About Shôtei Gallery


Hello, and thanks for visiting!

The Shotei.com website is being built by Marc Kahn. That's me. I'm a collector of Japanese woodblock prints, primarily shin hanga landscapes. Shin hanga prints were produced in Japan, roughly during the time period covered by the first half of the 20th century, using the traditional collaboration between artist, publisher, carver, and printer.

In the course of my education about this art genre, I have found the internet to be a very powerful resource, providing access to a great amount of information, through educational sites, on-line galleries and auctions, chat boards, and email interchanges with other enthusiasts. Quite a bit of work has already been done documenting the shin hanga movement, especially regarding the more popular artists and publishers. However, it's still very early in the game and there is an overwhelming amount of data collection, research, and documentation which is yet to be done. I hope to take part in that effort and to share what I find. That's why I'm here.

The Mission

The mission of Shotei.com is to become both an educational site and an on-line gallery, with a focus on the shin hanga genre of Japanese woodblock prints.

As an educational site, the purpose is to provide a focal point for the collector community to investigate some of the lesser covered topics. It's my hope to get other collectors involved, making Shotei.com a repository for information coming in through a multitude of channels. To my knowledge, no one has ever compiled a complete catalog of Takahashi Shôtei's work. That's a perfect project for this site, and we've got a pretty good start on it.

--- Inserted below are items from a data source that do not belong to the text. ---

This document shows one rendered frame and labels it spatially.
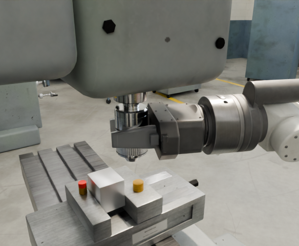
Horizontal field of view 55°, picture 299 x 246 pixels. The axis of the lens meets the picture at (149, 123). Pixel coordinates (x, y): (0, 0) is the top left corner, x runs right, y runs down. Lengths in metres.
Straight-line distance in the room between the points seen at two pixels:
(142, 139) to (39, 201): 0.46
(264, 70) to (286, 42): 0.67
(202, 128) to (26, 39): 0.25
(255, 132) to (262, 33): 6.07
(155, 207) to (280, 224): 1.80
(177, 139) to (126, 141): 0.07
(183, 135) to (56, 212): 0.34
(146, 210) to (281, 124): 0.29
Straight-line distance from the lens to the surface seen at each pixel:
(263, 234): 2.20
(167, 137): 0.35
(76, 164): 0.93
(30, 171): 0.94
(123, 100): 0.37
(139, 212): 0.56
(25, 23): 0.22
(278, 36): 6.38
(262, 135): 0.44
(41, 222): 0.61
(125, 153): 0.40
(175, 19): 0.29
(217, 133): 0.40
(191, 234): 0.78
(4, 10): 0.22
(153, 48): 0.28
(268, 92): 0.42
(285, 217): 2.40
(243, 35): 10.24
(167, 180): 0.70
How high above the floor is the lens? 1.39
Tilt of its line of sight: 21 degrees down
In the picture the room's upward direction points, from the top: straight up

As an on-line gallery, I intend to make some prints from my collection available for sale along with consigned prints from other collectors. Business will be conducted in a forthright and honest manner.

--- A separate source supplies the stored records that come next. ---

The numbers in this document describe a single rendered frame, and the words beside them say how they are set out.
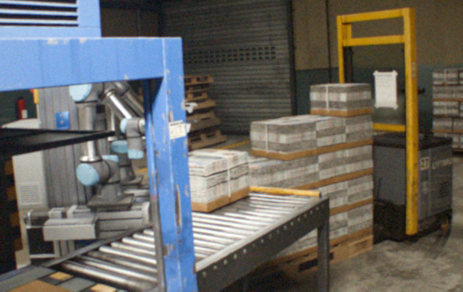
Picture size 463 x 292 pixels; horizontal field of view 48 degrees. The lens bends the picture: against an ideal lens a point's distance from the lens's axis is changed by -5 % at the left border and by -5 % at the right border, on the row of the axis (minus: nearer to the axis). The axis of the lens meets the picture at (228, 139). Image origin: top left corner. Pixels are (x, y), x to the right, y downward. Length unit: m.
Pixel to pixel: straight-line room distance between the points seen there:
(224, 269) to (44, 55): 1.16
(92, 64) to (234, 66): 10.32
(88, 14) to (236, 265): 1.09
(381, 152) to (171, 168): 3.44
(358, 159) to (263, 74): 7.18
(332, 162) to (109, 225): 1.73
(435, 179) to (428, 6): 5.65
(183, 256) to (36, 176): 1.73
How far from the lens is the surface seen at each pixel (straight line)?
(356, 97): 4.05
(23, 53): 1.07
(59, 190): 3.09
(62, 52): 1.13
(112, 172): 2.81
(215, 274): 1.95
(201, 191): 2.53
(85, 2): 1.42
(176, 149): 1.38
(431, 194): 4.67
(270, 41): 11.00
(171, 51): 1.37
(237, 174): 2.72
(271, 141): 3.68
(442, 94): 8.23
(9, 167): 2.12
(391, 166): 4.63
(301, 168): 3.69
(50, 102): 3.03
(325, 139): 3.81
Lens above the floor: 1.47
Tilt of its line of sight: 8 degrees down
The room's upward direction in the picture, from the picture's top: 3 degrees counter-clockwise

This is my second website. The first one is RoundWoodenBoxes.com, where I explain the research which my wife and I have done about our collection of round wooden boxes produced in Japan during the Taisho and early Showa period. This is the same timeframe during which shin hanga was flourishing. In fact, it was during my research about Miyajima, where most of the boxes were produced, that I became drawn to collecting prints. I found an on-line auction of Tsuchiya Koitsu's "Snowy Miyajima" and got hooked on hanga.

I have done a lot of work researching, compiling material and writing articles for the ShinHanga.net website. However, I never agreed with the idea of keeping much of the material on that site away from public access. That's why Shotei.com, as an educational site, will always be open and available to all interested people who care to spend the time browsing. I believe that the best way for us to move forward in our knowledge about the prints of this genre is for us all to do it together, cooperatively, as a community.

Going Forward

Takahashi Shôtei is my favorite shin hanga artist, and I'm expecting to increase the material on this site about him, both in articles and in additions to the catalog of prints and seals.

Additionally, I have become interested in other artists and publishers who have not yet been, I believe, adequately documented.

Some of the artists who interest me are Shoda Koho, Eijiro, Yoshimoto Gesso, Arai Yoshimune, Gyosui, Nishimura Hodo, and Bakufu Ohno.

Publishers which I intend to document include Hasegawa/Nishinomiya, Takemura Hideo, and Kyoto Hanga-in.

Of course, I'm open for suggestions and would appreciate receiving whatever feedback you wish to send me.